_Task to carry out_: Find every line of the records that has "floor" and return it.

_Records from a data source_:
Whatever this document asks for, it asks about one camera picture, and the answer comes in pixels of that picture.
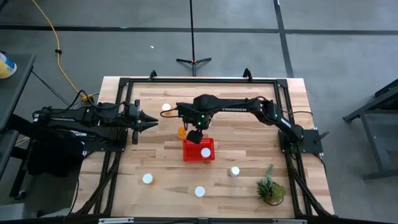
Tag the black tripod stand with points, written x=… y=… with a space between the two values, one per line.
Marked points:
x=194 y=61

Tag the black table clamp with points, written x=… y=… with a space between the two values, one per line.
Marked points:
x=247 y=74
x=152 y=75

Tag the dark side table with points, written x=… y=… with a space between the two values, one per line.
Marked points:
x=15 y=93

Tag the small green potted plant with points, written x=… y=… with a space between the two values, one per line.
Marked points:
x=269 y=189

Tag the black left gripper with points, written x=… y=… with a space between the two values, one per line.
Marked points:
x=132 y=115

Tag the long black floor tape strip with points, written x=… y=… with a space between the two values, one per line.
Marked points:
x=93 y=28

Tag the short black floor tape strip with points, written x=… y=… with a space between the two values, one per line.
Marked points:
x=283 y=37

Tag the orange pill bottle white cap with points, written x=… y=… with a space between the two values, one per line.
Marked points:
x=206 y=152
x=147 y=178
x=166 y=107
x=199 y=191
x=182 y=133

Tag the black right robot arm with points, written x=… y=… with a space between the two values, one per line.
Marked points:
x=236 y=107

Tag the red plastic basket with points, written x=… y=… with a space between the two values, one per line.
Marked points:
x=192 y=154

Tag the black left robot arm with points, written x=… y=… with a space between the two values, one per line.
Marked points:
x=77 y=115

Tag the silver metal bracket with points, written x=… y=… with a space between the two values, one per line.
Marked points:
x=289 y=221
x=115 y=220

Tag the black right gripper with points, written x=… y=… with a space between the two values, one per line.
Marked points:
x=196 y=137

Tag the dark metal cart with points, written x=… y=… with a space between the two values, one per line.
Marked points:
x=382 y=140

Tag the yellow and blue container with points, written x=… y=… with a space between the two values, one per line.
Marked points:
x=6 y=68

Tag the black metal table frame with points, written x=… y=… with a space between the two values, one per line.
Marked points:
x=155 y=80

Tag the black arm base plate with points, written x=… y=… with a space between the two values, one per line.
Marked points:
x=105 y=146
x=311 y=140

_Answer section_:
Tag the long black floor tape strip with points, written x=… y=… with a space between the two values, one per line.
Tag the short black floor tape strip with points, written x=… y=… with a space between the two values, one per line.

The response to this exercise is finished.